**Task description:** The listing should be returned in its entirety, exactly as given.

**Information provided:**

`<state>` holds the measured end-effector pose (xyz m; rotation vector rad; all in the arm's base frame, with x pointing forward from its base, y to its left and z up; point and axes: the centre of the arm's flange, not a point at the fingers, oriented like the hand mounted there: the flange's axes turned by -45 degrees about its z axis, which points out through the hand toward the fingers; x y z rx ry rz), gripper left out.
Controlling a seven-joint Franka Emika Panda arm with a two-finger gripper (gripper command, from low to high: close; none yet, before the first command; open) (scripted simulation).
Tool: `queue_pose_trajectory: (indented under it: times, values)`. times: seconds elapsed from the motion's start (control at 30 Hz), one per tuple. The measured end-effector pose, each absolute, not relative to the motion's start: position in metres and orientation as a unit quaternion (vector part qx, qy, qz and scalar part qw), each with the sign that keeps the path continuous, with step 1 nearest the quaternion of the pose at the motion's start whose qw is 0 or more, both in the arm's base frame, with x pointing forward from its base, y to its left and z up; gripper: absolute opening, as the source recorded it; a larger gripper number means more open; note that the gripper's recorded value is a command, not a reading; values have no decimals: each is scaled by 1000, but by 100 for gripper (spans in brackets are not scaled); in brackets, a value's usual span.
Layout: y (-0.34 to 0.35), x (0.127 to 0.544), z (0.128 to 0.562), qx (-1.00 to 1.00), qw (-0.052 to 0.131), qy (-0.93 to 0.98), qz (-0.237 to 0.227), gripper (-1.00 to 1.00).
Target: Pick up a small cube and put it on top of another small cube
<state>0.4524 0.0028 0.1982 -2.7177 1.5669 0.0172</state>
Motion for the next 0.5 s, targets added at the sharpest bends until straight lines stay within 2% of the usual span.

**Output of the exercise:**
`<state>` holds the measured end-effector pose (xyz m; rotation vector rad; all in the arm's base frame, with x pointing forward from its base, y to its left and z up; point and axes: the centre of the arm's flange, not a point at the fingers, oriented like the hand mounted there: the flange's axes turned by -45 degrees about its z axis, which points out through the hand toward the fingers; x y z rx ry rz), gripper left out.
Controlling a seven-joint Franka Emika Panda arm with a two-finger gripper (gripper command, from low to high: close; none yet, before the first command; open) (scripted simulation).
Tool: `queue_pose_trajectory: (indented under it: times, values)`. times: seconds elapsed from the motion's start (control at 30 Hz), one per tuple. The measured end-effector pose, each absolute, not relative to the motion's start: position in metres and orientation as a unit quaternion (vector part qx, qy, qz and scalar part qw), each with the sign that keeps the path continuous, with step 1 nearest the quaternion of the pose at the motion's start whose qw is 0 or more, both in the arm's base frame, with x pointing forward from its base, y to its left and z up; gripper: absolute opening, as the source recorded it; a larger gripper number means more open; note that the gripper's recorded value is a command, not a reading; values have no decimals: each is scaled by 1000, but by 100 for gripper (spans in brackets are not scaled); in brackets, a value's usual span.
Layout: y (-0.34 to 0.35), x (0.127 to 0.544), z (0.128 to 0.562), qx (-1.00 to 1.00), qw (-0.052 to 0.131), qy (-0.93 to 0.98), qz (-0.237 to 0.227), gripper (-1.00 to 1.00).
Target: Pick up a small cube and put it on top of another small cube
<state>0.4524 0.0028 0.1982 -2.7177 1.5669 0.0172</state>
Motion for the next 0.5 s, targets added at the sharpest bends until straight lines stay within 2% of the usual span.

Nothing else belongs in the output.